## Brief
Leaving out all pictures, reproduce the entries below exactly, from the first line through the line that contains "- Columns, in".

## Data section
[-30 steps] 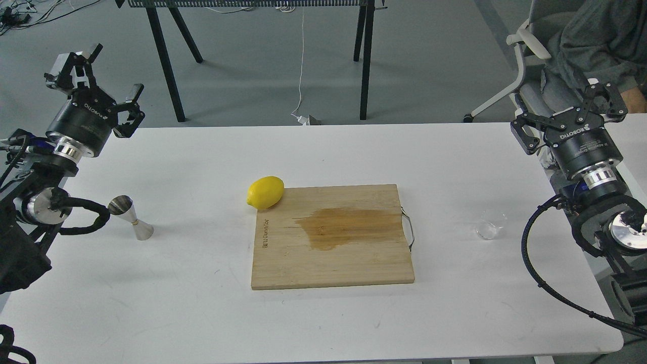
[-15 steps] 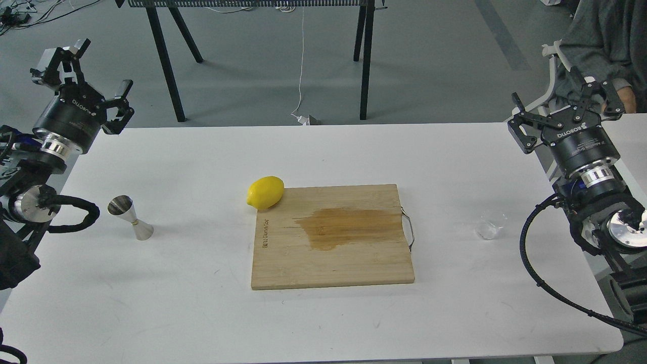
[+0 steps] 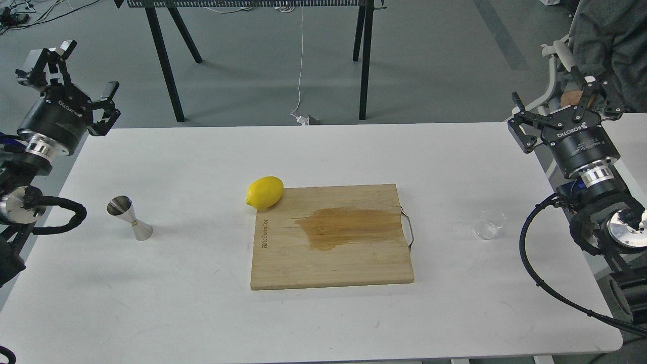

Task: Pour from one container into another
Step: 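Move the left gripper toward the metal jigger, then lower the left gripper around the metal jigger and close on it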

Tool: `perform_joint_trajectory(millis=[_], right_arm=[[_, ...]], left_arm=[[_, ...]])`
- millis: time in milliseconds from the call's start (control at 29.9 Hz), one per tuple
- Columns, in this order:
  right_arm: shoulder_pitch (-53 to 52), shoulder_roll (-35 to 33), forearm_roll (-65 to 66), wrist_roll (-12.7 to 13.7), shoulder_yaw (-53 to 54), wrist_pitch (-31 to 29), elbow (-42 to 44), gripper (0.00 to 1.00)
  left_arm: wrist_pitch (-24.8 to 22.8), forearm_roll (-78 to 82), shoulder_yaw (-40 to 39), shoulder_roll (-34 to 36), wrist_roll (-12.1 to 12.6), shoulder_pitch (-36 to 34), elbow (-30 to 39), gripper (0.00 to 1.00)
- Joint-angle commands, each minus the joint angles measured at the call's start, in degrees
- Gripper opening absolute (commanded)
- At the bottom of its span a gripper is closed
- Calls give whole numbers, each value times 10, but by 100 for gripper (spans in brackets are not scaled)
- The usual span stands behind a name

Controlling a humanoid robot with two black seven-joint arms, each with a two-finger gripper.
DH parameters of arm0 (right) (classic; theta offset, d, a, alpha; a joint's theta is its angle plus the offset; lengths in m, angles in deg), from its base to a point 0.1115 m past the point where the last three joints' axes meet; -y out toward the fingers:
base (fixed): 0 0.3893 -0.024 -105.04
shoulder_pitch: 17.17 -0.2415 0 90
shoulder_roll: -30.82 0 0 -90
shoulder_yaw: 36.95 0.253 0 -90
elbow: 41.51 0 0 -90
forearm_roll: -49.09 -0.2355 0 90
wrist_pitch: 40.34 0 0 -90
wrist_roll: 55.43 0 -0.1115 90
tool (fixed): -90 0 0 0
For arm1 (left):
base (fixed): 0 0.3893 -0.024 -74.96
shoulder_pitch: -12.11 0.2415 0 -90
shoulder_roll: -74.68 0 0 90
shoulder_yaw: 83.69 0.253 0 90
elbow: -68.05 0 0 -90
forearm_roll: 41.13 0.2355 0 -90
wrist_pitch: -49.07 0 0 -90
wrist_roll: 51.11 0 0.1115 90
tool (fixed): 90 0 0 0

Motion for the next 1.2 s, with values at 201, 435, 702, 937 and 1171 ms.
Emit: perform_joint_trajectory(millis=[201,435,702,937,1171], right_arm=[[0,0,0,0,0,0,0,99],[1,0,0,-1,0,0,0,99],[2,0,0,0,0,0,1,99],[4,0,0,-1,0,0,0,99],[4,0,0,-1,0,0,1,99]], left_arm=[[0,135,0,31,0,-17,12,100],[0,305,0,58,0,-15,96,100],[159,509,2,57,0,-7,160,100],[298,636,35,59,0,-1,161,100],[362,694,38,68,0,41,152,100]])
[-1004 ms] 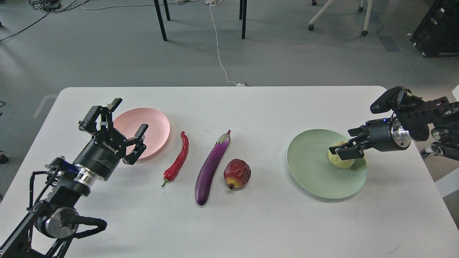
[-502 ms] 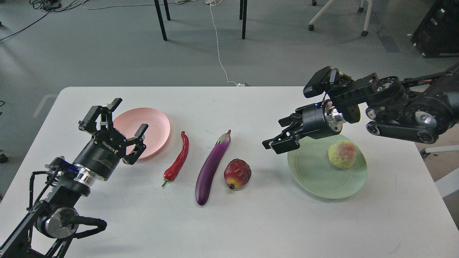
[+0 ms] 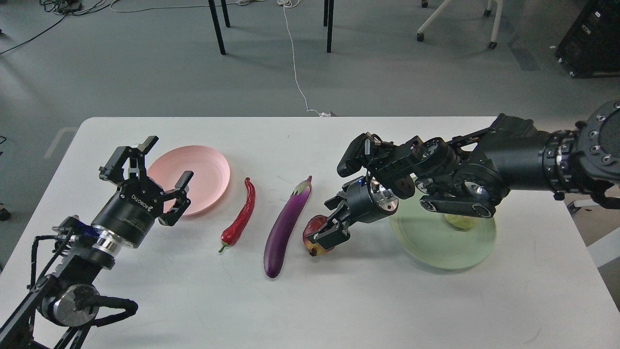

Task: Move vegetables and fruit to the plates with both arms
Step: 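Move the right gripper back to the red apple and grasp it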

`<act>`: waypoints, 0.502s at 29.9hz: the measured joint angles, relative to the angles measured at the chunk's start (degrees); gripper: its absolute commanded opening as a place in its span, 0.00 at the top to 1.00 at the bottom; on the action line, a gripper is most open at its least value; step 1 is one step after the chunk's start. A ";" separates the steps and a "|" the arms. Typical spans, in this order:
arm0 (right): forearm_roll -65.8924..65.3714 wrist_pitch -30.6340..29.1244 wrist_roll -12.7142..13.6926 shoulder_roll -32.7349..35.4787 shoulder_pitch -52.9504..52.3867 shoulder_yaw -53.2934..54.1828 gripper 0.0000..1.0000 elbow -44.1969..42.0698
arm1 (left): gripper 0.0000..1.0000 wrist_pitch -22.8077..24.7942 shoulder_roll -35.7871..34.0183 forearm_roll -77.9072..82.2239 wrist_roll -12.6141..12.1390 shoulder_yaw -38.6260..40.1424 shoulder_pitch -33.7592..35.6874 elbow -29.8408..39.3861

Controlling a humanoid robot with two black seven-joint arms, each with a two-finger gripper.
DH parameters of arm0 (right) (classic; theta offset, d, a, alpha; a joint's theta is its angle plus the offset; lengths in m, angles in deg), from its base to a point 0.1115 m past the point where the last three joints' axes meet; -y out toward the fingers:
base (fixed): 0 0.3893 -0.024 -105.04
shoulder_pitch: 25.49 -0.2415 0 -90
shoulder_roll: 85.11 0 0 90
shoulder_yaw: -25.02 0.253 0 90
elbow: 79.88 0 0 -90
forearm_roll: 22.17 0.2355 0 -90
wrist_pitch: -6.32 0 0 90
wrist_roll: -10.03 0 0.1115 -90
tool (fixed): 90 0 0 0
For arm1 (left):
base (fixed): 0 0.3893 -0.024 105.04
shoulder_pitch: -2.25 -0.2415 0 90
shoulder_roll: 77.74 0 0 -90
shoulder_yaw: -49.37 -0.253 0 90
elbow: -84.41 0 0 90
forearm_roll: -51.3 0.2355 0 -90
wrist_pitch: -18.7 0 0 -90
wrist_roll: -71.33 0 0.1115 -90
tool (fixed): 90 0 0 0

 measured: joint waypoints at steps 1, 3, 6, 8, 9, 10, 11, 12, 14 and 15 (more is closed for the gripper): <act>0.01 0.02 0.00 -0.47 0.22 0.00 0.04 -0.36 | 0.01 0.00 -0.01 0.00 0.00 0.00 -0.06 0.02; 0.01 0.07 0.00 -1.16 0.56 -0.02 0.05 -1.14 | 0.01 0.00 -0.01 0.00 0.00 0.00 -0.33 0.07; 0.02 0.06 0.00 -1.39 1.14 -0.16 0.09 -2.09 | 0.01 0.00 -0.02 0.00 0.00 0.07 -0.61 0.08; 0.02 -0.09 0.00 -1.42 1.29 -0.55 0.20 -2.40 | 0.01 0.00 -0.02 0.00 0.00 0.37 -0.68 0.08; 0.02 -0.13 0.00 -1.43 1.33 -1.15 0.25 -2.47 | 0.01 0.00 -0.02 0.00 0.00 0.49 -0.69 0.08; 0.02 -0.16 0.00 -1.44 1.35 -1.70 0.30 -2.53 | 0.01 0.00 -0.02 0.00 0.00 0.59 -0.71 0.08; 0.02 -0.20 0.00 -1.44 1.36 -2.24 0.35 -2.60 | 0.01 0.00 -0.04 0.00 0.00 0.64 -0.72 0.08; 0.02 -0.21 0.00 -1.44 1.36 -2.62 0.39 -2.62 | 0.01 0.00 -0.09 0.00 0.00 0.66 -0.72 0.08; 0.04 -0.20 -0.02 -1.44 1.37 -2.90 0.47 -2.63 | 0.01 0.00 -0.21 0.00 0.00 0.69 -0.72 0.08; 0.04 -0.20 -0.02 -1.44 1.36 -2.95 0.48 -2.63 | 0.01 0.00 -0.24 0.00 0.00 0.70 -0.72 0.08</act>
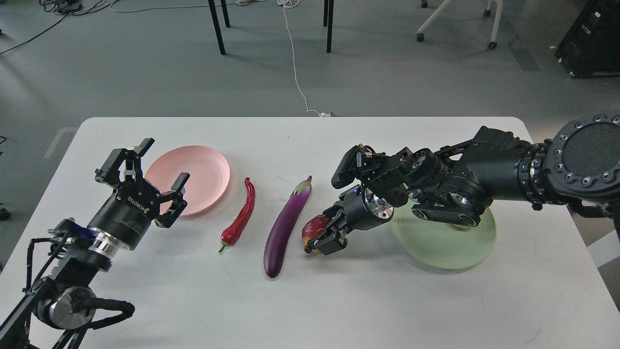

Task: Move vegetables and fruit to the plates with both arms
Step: 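Move the right gripper back to the red apple and grasp it, then carry the apple onto the green plate and release it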

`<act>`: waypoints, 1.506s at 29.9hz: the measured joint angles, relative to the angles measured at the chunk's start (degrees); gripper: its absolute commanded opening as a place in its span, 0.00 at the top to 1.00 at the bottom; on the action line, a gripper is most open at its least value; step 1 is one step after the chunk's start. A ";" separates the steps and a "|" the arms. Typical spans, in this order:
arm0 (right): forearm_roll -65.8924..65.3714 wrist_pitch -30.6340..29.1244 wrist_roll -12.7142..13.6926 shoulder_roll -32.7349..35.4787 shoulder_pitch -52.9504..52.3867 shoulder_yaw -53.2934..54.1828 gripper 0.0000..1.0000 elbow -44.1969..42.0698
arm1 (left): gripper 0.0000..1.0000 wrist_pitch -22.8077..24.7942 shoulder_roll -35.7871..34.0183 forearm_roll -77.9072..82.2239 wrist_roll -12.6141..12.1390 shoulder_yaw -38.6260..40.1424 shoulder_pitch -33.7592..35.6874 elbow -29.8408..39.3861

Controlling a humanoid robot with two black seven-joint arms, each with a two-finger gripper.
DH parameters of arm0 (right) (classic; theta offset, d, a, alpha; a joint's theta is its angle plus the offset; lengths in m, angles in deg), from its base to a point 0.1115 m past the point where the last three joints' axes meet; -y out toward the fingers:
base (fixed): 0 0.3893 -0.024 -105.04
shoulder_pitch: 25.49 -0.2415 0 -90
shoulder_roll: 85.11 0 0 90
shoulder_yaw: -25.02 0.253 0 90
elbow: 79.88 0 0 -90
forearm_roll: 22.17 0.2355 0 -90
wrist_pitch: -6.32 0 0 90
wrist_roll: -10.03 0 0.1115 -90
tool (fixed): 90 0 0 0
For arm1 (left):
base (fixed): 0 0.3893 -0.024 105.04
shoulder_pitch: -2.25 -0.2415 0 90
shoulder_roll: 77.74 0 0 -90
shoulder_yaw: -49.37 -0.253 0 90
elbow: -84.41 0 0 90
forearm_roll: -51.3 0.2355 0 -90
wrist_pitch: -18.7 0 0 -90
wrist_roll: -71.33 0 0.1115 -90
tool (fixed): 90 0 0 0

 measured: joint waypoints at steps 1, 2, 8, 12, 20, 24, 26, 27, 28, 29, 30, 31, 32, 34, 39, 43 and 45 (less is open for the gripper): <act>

## Exercise solution
[-30 steps] 
[-15 steps] 
[+0 steps] 

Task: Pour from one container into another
Step: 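Move the left gripper toward the metal jigger, then lower the left gripper around the metal jigger and close on it
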
Tool: `perform_joint_trajectory(millis=[_], right_arm=[[_, ...]], left_arm=[[_, ...]])`
- millis: time in milliseconds from the call's start (control at 29.9 Hz), one per tuple
- Columns, in this order:

The answer requires nothing further.